The album peaked in the top 10 of the trade charts in four countries, including Canada where the album topped RPM magazine's 100 Albums chart. The album has gone on to become one of the group's most successful studio outings.

==Recording and production==
The songs on Book of Dreams were recorded at CBS Studios in San Francisco, California; the basic tracks were recorded at the same time as the basic tracks for the Steve Miller Band's 1976 album Fly Like an Eagle. The sessions were produced by the group's leader, Steve Miller, who had been producing the group's albums since Number 5 in 1970. John Palladino was the album's executive producer and the recording engineer was Mike Fusaro.
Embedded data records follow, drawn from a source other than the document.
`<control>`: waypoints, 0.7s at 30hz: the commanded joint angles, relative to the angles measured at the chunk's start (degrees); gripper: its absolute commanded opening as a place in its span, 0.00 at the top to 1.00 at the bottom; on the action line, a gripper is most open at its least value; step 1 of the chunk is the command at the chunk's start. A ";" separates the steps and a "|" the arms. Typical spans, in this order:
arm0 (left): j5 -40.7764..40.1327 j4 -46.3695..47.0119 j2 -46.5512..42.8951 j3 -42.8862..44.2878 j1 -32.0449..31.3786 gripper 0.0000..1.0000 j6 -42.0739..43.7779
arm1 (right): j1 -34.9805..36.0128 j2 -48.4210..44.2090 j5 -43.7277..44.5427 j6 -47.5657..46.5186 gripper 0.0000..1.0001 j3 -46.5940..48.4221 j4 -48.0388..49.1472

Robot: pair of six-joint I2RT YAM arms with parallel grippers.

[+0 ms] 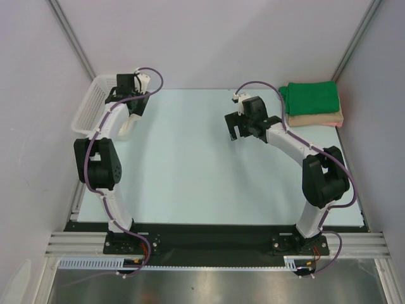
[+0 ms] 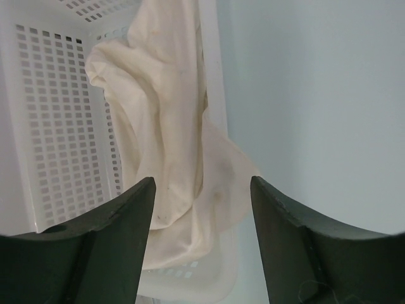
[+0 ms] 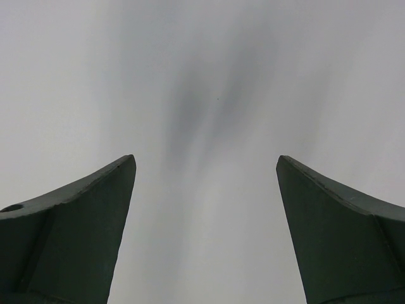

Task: Fold and stack the t-shirts
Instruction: Grab the tshirt from the pile

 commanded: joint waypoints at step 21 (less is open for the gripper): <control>0.37 -1.31 0.87 -2.35 -0.72 0.51 2.98 | -1.13 0.66 -3.80 -0.26 0.02 1.28 0.00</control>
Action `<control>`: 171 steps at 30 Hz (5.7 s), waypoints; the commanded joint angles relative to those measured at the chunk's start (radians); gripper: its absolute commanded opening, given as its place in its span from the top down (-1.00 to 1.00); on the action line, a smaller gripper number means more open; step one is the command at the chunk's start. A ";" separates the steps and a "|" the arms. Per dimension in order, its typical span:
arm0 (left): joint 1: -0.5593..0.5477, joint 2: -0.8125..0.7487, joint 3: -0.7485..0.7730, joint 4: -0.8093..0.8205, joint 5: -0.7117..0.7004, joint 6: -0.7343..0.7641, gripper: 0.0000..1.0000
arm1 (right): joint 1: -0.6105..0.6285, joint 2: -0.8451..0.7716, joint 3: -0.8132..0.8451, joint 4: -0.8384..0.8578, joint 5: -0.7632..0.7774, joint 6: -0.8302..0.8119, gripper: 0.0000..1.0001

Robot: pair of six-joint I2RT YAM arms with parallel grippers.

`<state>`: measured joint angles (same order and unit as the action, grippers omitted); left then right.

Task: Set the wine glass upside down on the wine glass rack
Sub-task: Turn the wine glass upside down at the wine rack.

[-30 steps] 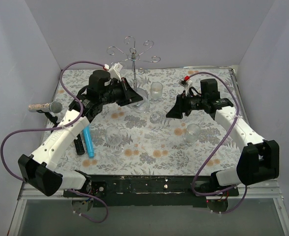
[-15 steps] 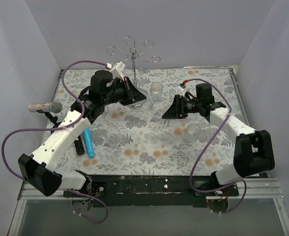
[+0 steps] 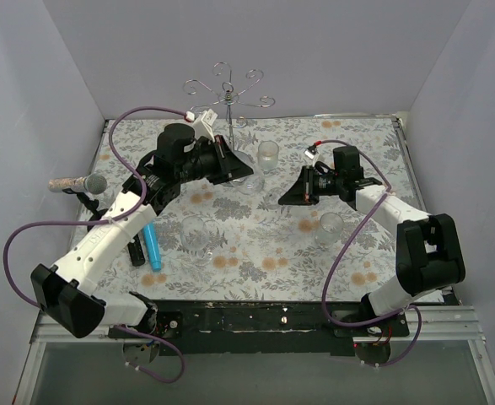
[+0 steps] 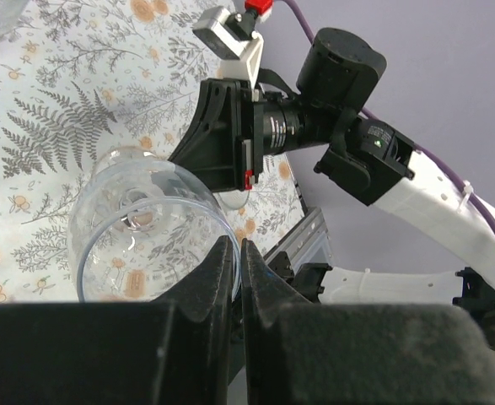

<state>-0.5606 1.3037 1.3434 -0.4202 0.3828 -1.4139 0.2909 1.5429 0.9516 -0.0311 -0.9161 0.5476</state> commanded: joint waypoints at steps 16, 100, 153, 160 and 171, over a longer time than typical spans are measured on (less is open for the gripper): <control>-0.005 -0.164 -0.013 -0.002 -0.077 0.015 -0.57 | -0.029 -0.122 -0.030 0.080 -0.029 -0.090 0.97; -0.007 -0.638 -0.282 -0.230 -0.687 0.365 -0.96 | 0.412 0.054 0.946 -0.483 0.967 -1.991 0.97; -0.007 -0.673 -0.283 -0.241 -0.676 0.349 -0.96 | 0.470 0.236 1.069 -0.334 0.947 -1.885 0.97; -0.007 -0.678 -0.282 -0.249 -0.677 0.348 -0.96 | 0.473 0.258 1.072 -0.311 0.977 -1.871 0.97; -0.007 -0.681 -0.290 -0.244 -0.674 0.342 -0.96 | 0.476 0.226 1.035 -0.296 0.942 -1.818 0.97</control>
<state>-0.5663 0.6312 1.0550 -0.6590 -0.2874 -1.0679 0.7616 1.8164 1.9598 -0.4370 0.0479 -1.3117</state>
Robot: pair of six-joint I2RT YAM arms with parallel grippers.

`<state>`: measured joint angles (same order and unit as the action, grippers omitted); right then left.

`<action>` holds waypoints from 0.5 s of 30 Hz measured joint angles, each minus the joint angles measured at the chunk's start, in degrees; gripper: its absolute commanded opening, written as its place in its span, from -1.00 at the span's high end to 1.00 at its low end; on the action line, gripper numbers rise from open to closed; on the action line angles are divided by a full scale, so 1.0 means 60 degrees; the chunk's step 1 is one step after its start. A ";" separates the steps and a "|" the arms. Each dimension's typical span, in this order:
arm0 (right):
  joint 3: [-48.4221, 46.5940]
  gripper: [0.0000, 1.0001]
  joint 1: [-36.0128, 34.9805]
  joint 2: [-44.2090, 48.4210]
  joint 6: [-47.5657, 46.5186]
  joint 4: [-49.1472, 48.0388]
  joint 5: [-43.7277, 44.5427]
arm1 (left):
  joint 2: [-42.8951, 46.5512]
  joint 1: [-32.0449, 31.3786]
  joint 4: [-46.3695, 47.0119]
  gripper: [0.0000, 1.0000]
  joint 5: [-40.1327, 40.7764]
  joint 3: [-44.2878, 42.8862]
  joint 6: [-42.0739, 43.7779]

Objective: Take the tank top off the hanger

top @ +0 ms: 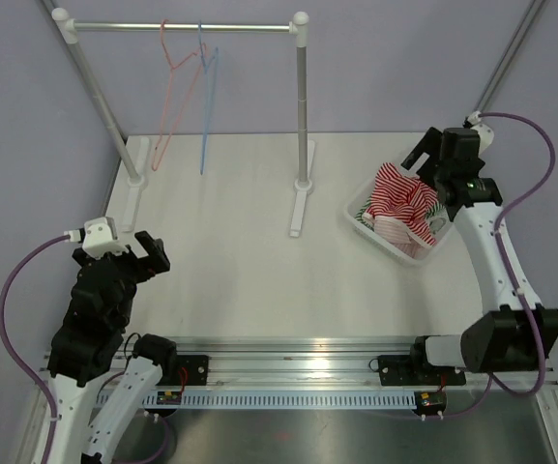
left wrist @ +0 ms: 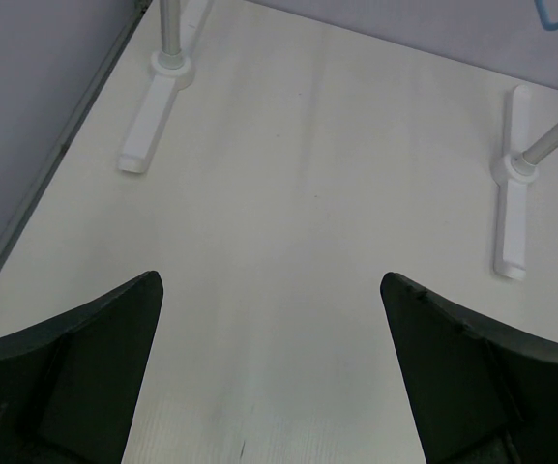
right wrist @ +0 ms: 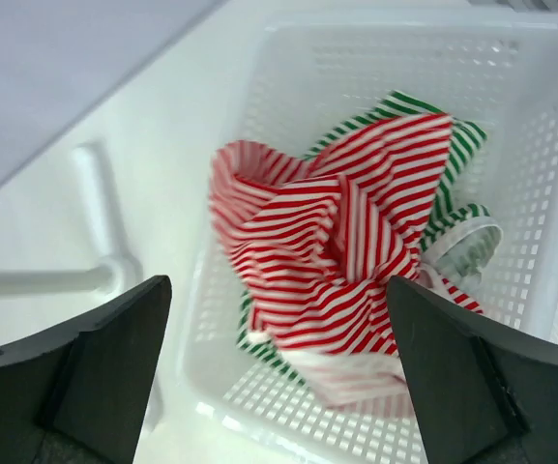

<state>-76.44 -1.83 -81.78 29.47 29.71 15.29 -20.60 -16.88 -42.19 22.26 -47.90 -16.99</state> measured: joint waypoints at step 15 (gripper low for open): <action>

The recordings were later mixed by Jim Gains with assistance from Win Kutz and were mastered by Ken Perry.

==Artwork==
The winged horse art was created by Alton Kelley and Stanley Mouse, who were credited as "Kelly and Mouse". The art director for the album was Roy Kohara. The cover illustration was also used on the record label on the vinyl version of the album.

==Reception==

The Bay State Banner wrote that the album "is, for the most part, firmly within the California soft-rock mold exemplified by the Eagles."

AllMusic gave the album a rating of 4/5 stars, calling it "a highlight of the '70s classic rock era and one of Miller's finest releases." The review also comments that it is an unnecessary album for the casual fan to consider, as the 1978 compilation album Greatest Hits 1974–78 contains seven highlight tracks from Book of Dreams.

Professional ratings
Review scores
| Source | Rating |
| Christgau's Record Guide | B− |
| The Encyclopedia of Popular Music | Star |
| The Rolling Stone Album Guide | Star |

==Track listing==

Side one
| No. | Title | Writer(s) | Length |
|---|---|---|---|
| 1. | "Threshold" (Instrumental) | Steve Miller; Byron Allred; | 1:05 |
| 2. | "Jet Airliner" | Paul Pena | 4:25 |
| 3. | "Winter Time" |  | 3:10 |
| 4. | "Swingtown" | Miller; Chris McCarty; | 3:54 |
| 5. | "True Fine Love" |  | 2:37 |
| 6. | "Wish Upon a Star" |  | 3:39 |

Side two
| No. | Title | Writer(s) | Length |
|---|---|---|---|
| 7. | "Jungle Love" | Lonnie Turner; Greg Douglass; | 3:10 |
| 8. | "Electro Lux Imbroglio" (Instrumental) |  | 0:55 |
| 9. | "Sacrifice" | Curley Cooke; Les Dudek; | 5:17 |
| 10. | "The Stake" | David Denny | 3:57 |
| 11. | "My Own Space" | Jason Cooper; Bobby Winkelman; | 3:00 |
| 12. | "Babes in the Wood" (Instrumental) |  | 2:40 |
| Total length: |  |  | 38:02 |

==Personnel==
- Steve Miller – vocals, guitar, synthesizer, sitar, producer
- David Denny – guitar
- Greg Douglass – guitar, slide guitar
- Byron Allred – piano, synthesizer
- Lonnie Turner – bass guitar
- Gary Mallaber – drums, percussion

- Additional personnel
- Norton Buffalo – harmonica on "Winter Time" and "The Stake"
- Les Dudek – lead guitar on "Sacrifice"
- Kenny Johnson – drums on "Sacrifice"
- Joachim Young – piano on "Sacrifice"
- Charles Calmese – bass guitar on "Sacrifice"
- Curley Cooke – acoustic guitar on "Sacrifice"
- Bob Glaub – bass guitar on "Winter Time"

- Technical
- John Palladino – executive producer
- Mike Fusaro – recording engineer
- Jim Gains – mixing
- Win Kutz – assistant mixer
- Ken Perry – mastering
- Roy Kohara – art direction
- Kelly – illustration
- Mouse – illustration

==Charts==

===Weekly charts===

| Chart (1977) | Peak position |
|---|---|
| Australian Albums (Kent Music Report) | 6 |
| Canada Top Albums/CDs (RPM) | 1 |
| Dutch Albums (Album Top 100) | 4 |
| German Albums (Offizielle Top 100) | 13 |
| New Zealand Albums (RMNZ) | 5 |
| Swedish Albums (Sverigetopplistan) | 11 |
| UK Albums (Official Charts) | 12 |
| US Billboard 200 | 2 |

===Year-end charts===

| Chart (1977) | Position |
|---|---|
| Australian Albums (Kent Music Report) | 22 |
| Canada Top Albums/CDs (RPM) | 10 |
| Dutch Albums (Album Top 100) | 21 |
| New Zealand Albums (RMNZ) | 30 |
| US Billboard 200 | 44 |

==Certifications and sales==

| Region | Certification | Certified units/sales |
| United Kingdom (BPI) | Silver | 60,000^{^} |
| United States (RIAA) | 3× Platinum | 3,000,000^{^} |
^{^} Shipments figures based on certification alone.